In the digital era, ensuring large-scale data integrity and verification has become a core challenge for distributed systems. Merkle Tree, also known as hash tree, is not simply a mathematical data structure but also the cryptographic "backbone" that allows decentralized networks to operate efficiently and securely. Invented by Ralph Merkle in 1979, this structure represents a breakthrough in optimizing the data verification process, allowing entities participating in the network to verify information without having to hold the entire giant database.
This report from the team of experts at Tan Phat Digital will analyze in detail the technical nature, advanced variations, strategic roles in blockchain protocols such as Bitcoin and Ethereum, as well as expanded applications in the modern Web3 ecosystem.
Historical Origins and Evolution of Hash Trees
The concept of Merkle Tree was first introduced in the scientific article titled "A Digital Signature Based on a Conventional Encryption Function" by Dr. Ralph Merkle. At that time, Merkle's goal was to find an efficient method to handle digital signatures and securely distribute public keys. Before the advent of hash trees, verifying the integrity of a set of data often required linear methods where every piece of data had to be hashed and compared sequentially, leading to a waste of computational resources and bandwidth as the data scale increased.
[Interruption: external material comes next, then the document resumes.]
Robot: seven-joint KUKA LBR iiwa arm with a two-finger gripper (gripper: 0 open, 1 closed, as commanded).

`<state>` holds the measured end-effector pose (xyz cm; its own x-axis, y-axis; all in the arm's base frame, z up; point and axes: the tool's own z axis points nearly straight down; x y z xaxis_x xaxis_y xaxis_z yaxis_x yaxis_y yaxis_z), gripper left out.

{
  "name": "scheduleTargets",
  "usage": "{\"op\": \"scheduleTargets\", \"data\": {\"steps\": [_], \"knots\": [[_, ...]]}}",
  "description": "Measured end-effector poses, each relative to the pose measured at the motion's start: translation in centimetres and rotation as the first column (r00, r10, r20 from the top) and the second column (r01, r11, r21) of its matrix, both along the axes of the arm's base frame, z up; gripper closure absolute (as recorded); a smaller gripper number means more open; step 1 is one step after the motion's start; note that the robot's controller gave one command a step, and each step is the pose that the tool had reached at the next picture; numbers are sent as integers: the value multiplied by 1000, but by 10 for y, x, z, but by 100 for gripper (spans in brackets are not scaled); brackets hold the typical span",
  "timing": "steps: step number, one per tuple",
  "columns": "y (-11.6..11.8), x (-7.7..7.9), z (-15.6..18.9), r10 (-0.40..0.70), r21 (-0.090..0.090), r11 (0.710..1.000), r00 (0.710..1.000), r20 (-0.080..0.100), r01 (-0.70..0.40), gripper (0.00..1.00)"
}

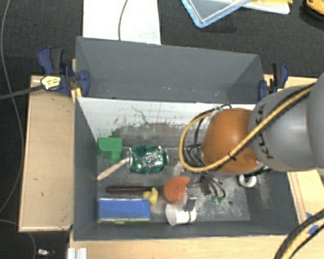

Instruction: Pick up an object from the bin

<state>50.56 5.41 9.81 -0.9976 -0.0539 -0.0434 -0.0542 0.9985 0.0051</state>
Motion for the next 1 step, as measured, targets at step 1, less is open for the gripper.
{"op": "scheduleTargets", "data": {"steps": [1], "knots": [[17,4,-26,50,3,999,999,14,-50,0]]}}
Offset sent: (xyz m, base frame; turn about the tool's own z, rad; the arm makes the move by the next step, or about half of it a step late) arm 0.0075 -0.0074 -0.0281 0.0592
Merkle Trees completely changed the game by organizing hash functions in a hierarchical structure. This innovation allows converting a list of data of size n into a tree structure with a depth of just log2(n), turning the verification problem from a linear burden into an extremely fast logarithmic operation. Over more than four decades, from its initial applications in secure file systems and peer-to-peer (P2P) networks, Merkle Trees became an integral element of Bitcoin's design in 2008 and continued to evolve into more complex structures such as Merkle Patricia Tries or Verkle Trees in modern networks like Ethereum.
See more: How does Blockchain work?
Technical Mechanism and Structure of Merkle Tree
Technically, Merkle Tree is a type of binary tree in which each leaf node is labeled with a hash function of a block of data, and each non-leaf node is labeled with a cryptographic hash of the labels of its child nodes.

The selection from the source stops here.